I hear Tooele county has a bounty and you just need the ears. I not positive on this, but i think you need to be a Tooele county resident. HnD what do you do with the pelts?


----------



## Riverrat77 (Sep 7, 2007)

Skinwalker outfits.... HELLO!!! :lol:


----------



## HighNDry (Dec 26, 2007)

fixed blade said:


> I hear Tooele county has a bounty and you just need the ears. I not positive on this, but i think you need to be a Tooele county resident. HnD what do you do with the pelts?


Sell 'em to the British. Londons wallpapered with coyote scalps.

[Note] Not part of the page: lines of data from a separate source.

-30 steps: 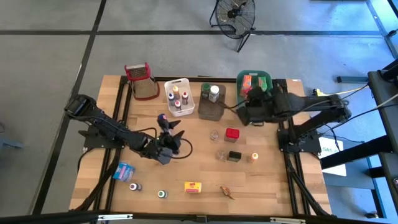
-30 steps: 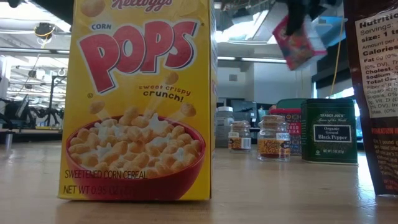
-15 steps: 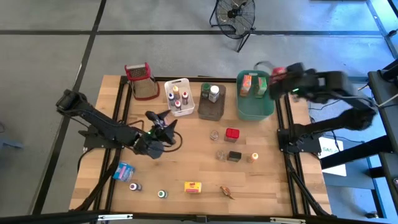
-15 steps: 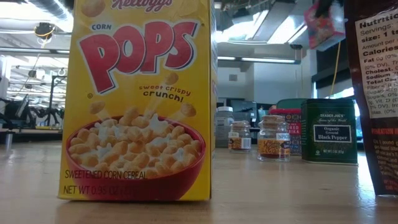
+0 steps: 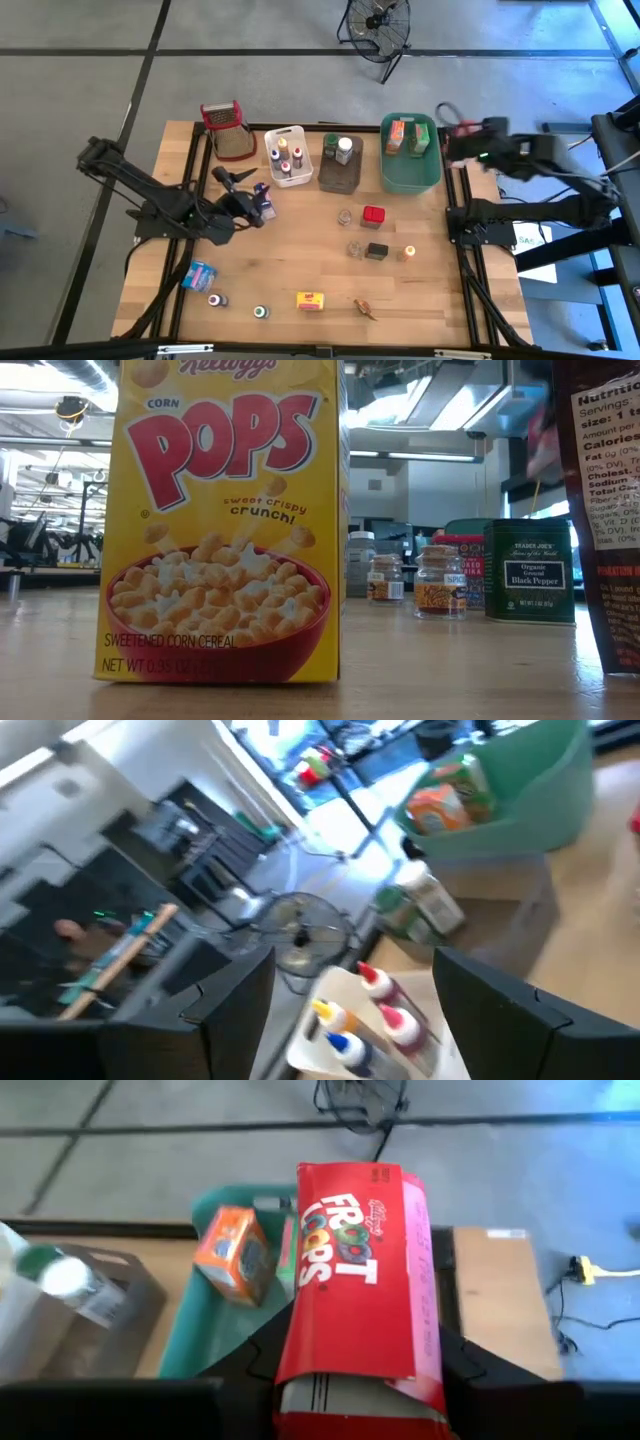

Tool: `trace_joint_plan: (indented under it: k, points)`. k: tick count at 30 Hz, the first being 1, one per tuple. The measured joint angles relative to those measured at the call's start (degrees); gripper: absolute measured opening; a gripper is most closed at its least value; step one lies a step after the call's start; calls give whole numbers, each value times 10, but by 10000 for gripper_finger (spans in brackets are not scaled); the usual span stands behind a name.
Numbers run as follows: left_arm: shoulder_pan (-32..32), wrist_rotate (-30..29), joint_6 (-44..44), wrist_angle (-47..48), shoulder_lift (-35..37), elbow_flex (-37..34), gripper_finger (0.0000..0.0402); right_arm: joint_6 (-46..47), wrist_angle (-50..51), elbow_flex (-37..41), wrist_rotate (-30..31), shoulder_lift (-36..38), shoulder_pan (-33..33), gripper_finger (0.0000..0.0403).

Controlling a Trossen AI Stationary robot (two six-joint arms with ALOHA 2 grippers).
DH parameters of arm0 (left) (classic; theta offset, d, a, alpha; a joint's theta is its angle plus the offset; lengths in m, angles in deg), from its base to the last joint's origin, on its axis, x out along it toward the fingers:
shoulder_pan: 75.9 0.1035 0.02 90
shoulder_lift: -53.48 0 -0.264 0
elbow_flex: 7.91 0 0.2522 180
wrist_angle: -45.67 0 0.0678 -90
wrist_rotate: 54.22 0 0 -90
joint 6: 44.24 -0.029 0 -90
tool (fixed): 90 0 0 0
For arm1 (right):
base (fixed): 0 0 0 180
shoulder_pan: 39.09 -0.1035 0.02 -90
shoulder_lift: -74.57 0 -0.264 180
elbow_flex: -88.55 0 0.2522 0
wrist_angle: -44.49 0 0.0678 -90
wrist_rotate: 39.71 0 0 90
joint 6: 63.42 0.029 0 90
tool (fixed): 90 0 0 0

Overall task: Pick & Place Kitchen Items
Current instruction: Put the red cereal box into the green bin

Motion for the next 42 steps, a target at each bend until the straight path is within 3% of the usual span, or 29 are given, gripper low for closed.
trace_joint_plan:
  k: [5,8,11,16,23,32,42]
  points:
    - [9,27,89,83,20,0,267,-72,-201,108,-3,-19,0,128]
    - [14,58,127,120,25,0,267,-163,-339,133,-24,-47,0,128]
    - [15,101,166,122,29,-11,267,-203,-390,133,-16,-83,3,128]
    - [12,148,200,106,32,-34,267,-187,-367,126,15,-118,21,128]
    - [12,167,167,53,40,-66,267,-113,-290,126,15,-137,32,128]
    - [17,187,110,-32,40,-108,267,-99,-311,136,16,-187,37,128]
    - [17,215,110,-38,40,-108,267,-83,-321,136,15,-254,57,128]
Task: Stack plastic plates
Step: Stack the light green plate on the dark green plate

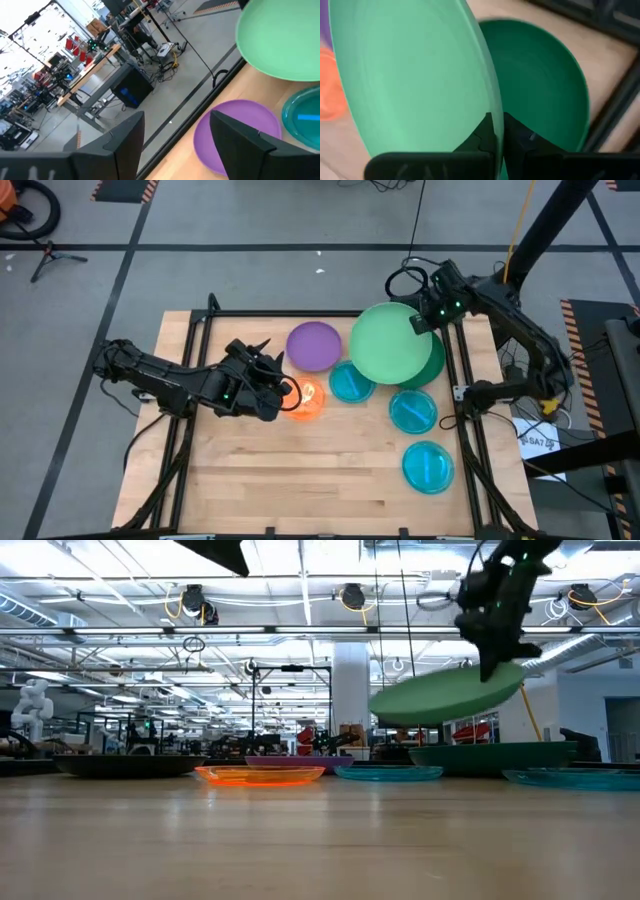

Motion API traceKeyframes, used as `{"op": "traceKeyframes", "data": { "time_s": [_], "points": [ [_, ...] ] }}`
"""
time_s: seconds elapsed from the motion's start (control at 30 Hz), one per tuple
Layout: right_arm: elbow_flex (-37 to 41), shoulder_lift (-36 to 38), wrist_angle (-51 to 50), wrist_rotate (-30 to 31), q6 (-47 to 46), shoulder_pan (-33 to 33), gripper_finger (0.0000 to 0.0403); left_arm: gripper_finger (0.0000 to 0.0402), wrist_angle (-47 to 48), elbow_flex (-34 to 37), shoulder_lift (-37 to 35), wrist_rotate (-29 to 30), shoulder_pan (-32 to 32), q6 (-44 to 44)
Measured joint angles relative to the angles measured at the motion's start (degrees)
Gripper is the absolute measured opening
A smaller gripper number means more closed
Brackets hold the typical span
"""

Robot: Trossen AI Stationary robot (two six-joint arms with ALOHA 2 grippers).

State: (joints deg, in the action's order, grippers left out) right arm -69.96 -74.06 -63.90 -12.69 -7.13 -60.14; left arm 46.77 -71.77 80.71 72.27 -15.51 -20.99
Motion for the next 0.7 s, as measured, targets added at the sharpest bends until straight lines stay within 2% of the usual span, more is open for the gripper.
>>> {"op": "traceKeyframes", "data": {
  "time_s": [0.23, 0.43, 0.7],
  "points": [
    [0.05, -6.72, -0.78, -1.01, 2.63, -6.75, 0.001, 0.023, 7.16, 0.0, 0.02, -0.02, 0.0, -8.23],
    [0.08, -8.29, -0.64, -2.41, 3.74, -7.03, 0.002, 0.023, 7.59, 0.0, 0.02, -0.02, 0.0, -8.99],
    [0.05, -8.11, -0.39, -2.19, 3.15, -7.08, 0.0067, 0.023, 7.6, 0.0, 0.04, 0.0, 0.0, -8.92]
  ]
}}
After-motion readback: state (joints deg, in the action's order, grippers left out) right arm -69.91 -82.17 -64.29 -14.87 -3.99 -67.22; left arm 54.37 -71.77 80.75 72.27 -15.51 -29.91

Skin 'em, flesh 'em, and stretch 'em. If you have a furbearers license you can then turn them in to Montgomery Fur or some other buyer and get cash money. I'd say $15.00 to $22.00 for a desert dog and maybe upwards of $35.00 to $45.00 for a pale mountain dog out of Montana, Wyoming or Idaho. That's just a guess, cause I haven't turned any in. Thanks.


----------



## fixed blade XC-3 (Sep 11, 2007)

I think the bounty is $35 but don't quote me on that. Reb8600 you want to chime in here.


----------



## reb8600 (Sep 8, 2007)

I dont know if Tooele had a bounty this year. I know when they have you had to be a resident. Cache county had one but I havent heard if they are still paying. They are paid by state money and it is also used to fund the state trappers and flying them. When the money is gone, so is the bounty. I know there were a couple counties down around Marysvale paying them last year, but I heard you had to be a resident there also. Most of them just want the ears. Take them in, let them split the ears then skin them out for the fur and increase your money.


----------



## reb8600 (Sep 8, 2007)

HighNDry said:


> Skin 'em, flesh 'em, and stretch 'em. If you have a furbearers license you can then turn them in to Montgomery Fur or some other buyer and get cash money. I'd say $15.00 to $22.00 for a desert dog and maybe upwards of $35.00 to $45.00 for a pale mountain dog out of Montana, Wyoming or Idaho. That's just a guess, cause I haven't turned any in. Thanks.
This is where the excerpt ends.